As the Internet of Things (“IoT”) continues to revolutionize the world through web enabled devices, from smart refrigerators to smart defibrillators, the companies engineering these devices need to be aware of the unique legal issues that result from enabling your device to be controlled through the Internet. Although there is a wide spectrum of legal implications from doing so, two of the most important – and often riskiest – areas of concern are data security and privacy.

Data Security

Self-explanatory in nature, data security generally refers to the protection of data. As companies begin releasing IoT products that wirelessly broadcast private and sensitive data such as health records, financial statements and personal calendar appointments, the security of this transmission, as well as the security of the device itself becomes paramount. Regardless of these issues, more and more entrepreneurs are entering this sector as innovative corporate conglomerates such as Apple, Google and Amazon continue to push web-connected devices. Without a strong emphasis on data security, we are only going to see more large scale data breaches across a wide variety of industries. While established companies like Home Depot and Target may be able to bounce back from a large scale data breach, lesser established startups could be bankrupted and put out of business by a single incident. With too many companies failing to account for data security at all, the problem has garnered the attention of the Federal Trade Commission, which in 2015, issued a report entitled “Internet of Things, Privacy & Security in a Connected World,” a highly recommended read for every company entering the IoT industry.

Privacy

Beyond data security, general privacy should be a concern for entrepreneurs entering the IoT marketplace. Whether a device always collects information, only collects information at the request of the user, or somewhere in the middle, it is best to always make your users aware of any collection of data.

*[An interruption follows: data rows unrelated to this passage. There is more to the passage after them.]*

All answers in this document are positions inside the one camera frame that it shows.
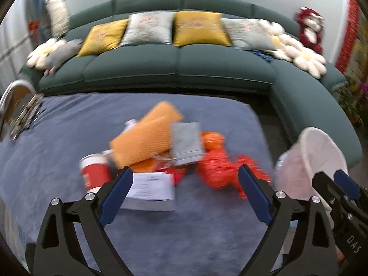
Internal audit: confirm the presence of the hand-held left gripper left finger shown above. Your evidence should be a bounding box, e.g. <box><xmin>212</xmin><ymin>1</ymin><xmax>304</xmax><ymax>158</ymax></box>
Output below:
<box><xmin>34</xmin><ymin>166</ymin><xmax>135</xmax><ymax>276</ymax></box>

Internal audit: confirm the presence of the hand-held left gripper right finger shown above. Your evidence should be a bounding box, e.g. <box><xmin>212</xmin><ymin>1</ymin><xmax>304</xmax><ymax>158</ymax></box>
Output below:
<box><xmin>238</xmin><ymin>164</ymin><xmax>338</xmax><ymax>276</ymax></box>

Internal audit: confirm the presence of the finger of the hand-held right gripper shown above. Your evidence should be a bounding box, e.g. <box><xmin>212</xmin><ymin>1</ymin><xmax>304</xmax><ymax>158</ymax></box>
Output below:
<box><xmin>312</xmin><ymin>172</ymin><xmax>355</xmax><ymax>225</ymax></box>
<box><xmin>333</xmin><ymin>169</ymin><xmax>368</xmax><ymax>217</ymax></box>

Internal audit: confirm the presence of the white trash bin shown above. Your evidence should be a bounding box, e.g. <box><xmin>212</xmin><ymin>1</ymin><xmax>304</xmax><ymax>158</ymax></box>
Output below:
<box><xmin>274</xmin><ymin>127</ymin><xmax>350</xmax><ymax>217</ymax></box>

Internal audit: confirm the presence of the orange printed plastic bag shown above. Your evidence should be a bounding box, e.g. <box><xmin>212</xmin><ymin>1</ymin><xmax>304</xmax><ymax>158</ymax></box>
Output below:
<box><xmin>129</xmin><ymin>152</ymin><xmax>185</xmax><ymax>186</ymax></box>

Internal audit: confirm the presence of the orange foam net sleeve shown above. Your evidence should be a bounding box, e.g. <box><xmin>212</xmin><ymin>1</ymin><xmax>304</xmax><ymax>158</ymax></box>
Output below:
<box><xmin>109</xmin><ymin>115</ymin><xmax>174</xmax><ymax>169</ymax></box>
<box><xmin>138</xmin><ymin>101</ymin><xmax>184</xmax><ymax>127</ymax></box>

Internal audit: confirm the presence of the red paper cup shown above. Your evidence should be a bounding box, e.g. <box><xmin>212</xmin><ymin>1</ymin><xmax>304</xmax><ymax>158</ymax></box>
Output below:
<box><xmin>79</xmin><ymin>153</ymin><xmax>111</xmax><ymax>192</ymax></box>

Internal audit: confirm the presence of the white printed paper sheet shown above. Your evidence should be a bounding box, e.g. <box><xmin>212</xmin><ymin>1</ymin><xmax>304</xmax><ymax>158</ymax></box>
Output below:
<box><xmin>121</xmin><ymin>172</ymin><xmax>176</xmax><ymax>211</ymax></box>

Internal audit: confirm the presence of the white crumpled tissue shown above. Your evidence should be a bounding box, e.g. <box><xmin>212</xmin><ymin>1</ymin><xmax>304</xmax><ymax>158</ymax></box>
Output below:
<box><xmin>124</xmin><ymin>119</ymin><xmax>139</xmax><ymax>133</ymax></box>

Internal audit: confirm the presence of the potted green plant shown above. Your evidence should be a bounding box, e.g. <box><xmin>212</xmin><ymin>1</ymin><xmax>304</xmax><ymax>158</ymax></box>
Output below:
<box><xmin>336</xmin><ymin>75</ymin><xmax>368</xmax><ymax>127</ymax></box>

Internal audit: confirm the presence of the grey fabric pouch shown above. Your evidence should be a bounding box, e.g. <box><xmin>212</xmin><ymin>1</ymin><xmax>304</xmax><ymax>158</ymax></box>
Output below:
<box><xmin>171</xmin><ymin>121</ymin><xmax>205</xmax><ymax>166</ymax></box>

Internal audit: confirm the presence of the white flower cushion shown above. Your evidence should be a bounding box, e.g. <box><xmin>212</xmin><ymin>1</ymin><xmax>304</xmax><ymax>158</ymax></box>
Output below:
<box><xmin>26</xmin><ymin>38</ymin><xmax>68</xmax><ymax>70</ymax></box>
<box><xmin>259</xmin><ymin>20</ymin><xmax>288</xmax><ymax>49</ymax></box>
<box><xmin>273</xmin><ymin>34</ymin><xmax>327</xmax><ymax>79</ymax></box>

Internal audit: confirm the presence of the dark green curved sofa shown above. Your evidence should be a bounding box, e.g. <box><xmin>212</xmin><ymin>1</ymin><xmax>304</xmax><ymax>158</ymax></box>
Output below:
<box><xmin>17</xmin><ymin>0</ymin><xmax>363</xmax><ymax>168</ymax></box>

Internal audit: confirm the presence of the metal framed wooden chair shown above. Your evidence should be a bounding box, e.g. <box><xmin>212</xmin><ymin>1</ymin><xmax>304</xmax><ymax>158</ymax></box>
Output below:
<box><xmin>0</xmin><ymin>80</ymin><xmax>44</xmax><ymax>142</ymax></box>

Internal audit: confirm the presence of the blue patterned cloth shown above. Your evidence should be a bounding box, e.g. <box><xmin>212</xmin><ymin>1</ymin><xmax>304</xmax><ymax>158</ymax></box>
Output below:
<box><xmin>252</xmin><ymin>49</ymin><xmax>273</xmax><ymax>63</ymax></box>

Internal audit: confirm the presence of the grey mouse plush toy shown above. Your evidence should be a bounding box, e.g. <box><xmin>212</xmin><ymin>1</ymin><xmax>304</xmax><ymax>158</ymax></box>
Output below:
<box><xmin>43</xmin><ymin>39</ymin><xmax>83</xmax><ymax>77</ymax></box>

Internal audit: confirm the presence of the red bear plush toy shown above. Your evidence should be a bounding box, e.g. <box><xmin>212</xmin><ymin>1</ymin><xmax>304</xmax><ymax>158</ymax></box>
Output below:
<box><xmin>294</xmin><ymin>6</ymin><xmax>325</xmax><ymax>55</ymax></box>

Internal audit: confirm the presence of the yellow embroidered pillow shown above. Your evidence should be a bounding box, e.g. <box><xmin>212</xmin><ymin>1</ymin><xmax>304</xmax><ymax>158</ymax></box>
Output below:
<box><xmin>172</xmin><ymin>11</ymin><xmax>232</xmax><ymax>48</ymax></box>
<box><xmin>77</xmin><ymin>20</ymin><xmax>129</xmax><ymax>57</ymax></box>

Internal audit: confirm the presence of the grey embroidered pillow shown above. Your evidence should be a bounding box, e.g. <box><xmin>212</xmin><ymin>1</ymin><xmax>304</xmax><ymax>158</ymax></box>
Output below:
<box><xmin>119</xmin><ymin>12</ymin><xmax>175</xmax><ymax>46</ymax></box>
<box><xmin>221</xmin><ymin>18</ymin><xmax>278</xmax><ymax>51</ymax></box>

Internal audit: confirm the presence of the white striped plush toy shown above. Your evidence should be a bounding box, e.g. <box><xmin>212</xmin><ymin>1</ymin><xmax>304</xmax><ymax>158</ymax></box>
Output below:
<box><xmin>44</xmin><ymin>0</ymin><xmax>71</xmax><ymax>38</ymax></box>

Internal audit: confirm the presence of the red wall banner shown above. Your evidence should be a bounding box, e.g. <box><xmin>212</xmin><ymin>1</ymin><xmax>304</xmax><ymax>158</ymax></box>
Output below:
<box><xmin>336</xmin><ymin>0</ymin><xmax>360</xmax><ymax>73</ymax></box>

In a recent highly publicized murder trial, the prosecution sought access to the defendant’s Amazon Echo smart speaker information. Prior to this lawsuit, many users were unaware of the fact that the Amazon Echo device always collects information. Specifically, it’s always listening for your wake-up command which cues it to start recording. The recording includes a snippet of what you said before, as well as the command that follows. The device sends your command to cloud servers, where your speech is interpreted and a response is sent back through the device. While Amazon denied access to the data and the issue has been appealed, this case highlights the fact that while your IoT company is under the control of someone else’s data, you might find yourself becoming involved in third party lawsuits.

There have also been cases outside of home automation, with devices like the Fitbit. In these instances, data has been used to disprove witness testimonies when their Fitbit data illustrates that the individual was in a different location during the time at issue.

To best protect a company, users should be given transparency for where and when their data is being taken. Likewise, users should know if the data is being stored locally or being sent to a server for analysis, as is often the case, and whether or not they have the ability to alter the frequency of their data collection, or if they can delete data records.

Failure to account for privacy and data security issues can lead to lawsuits, angry customers, and in turn, failed startups. If your device deals with private or personal information, follow best practices and work with your attorney to establish a detailed privacy and data security plan to build into your device which is tailored to the industry, location and type of data being transmitted or stored.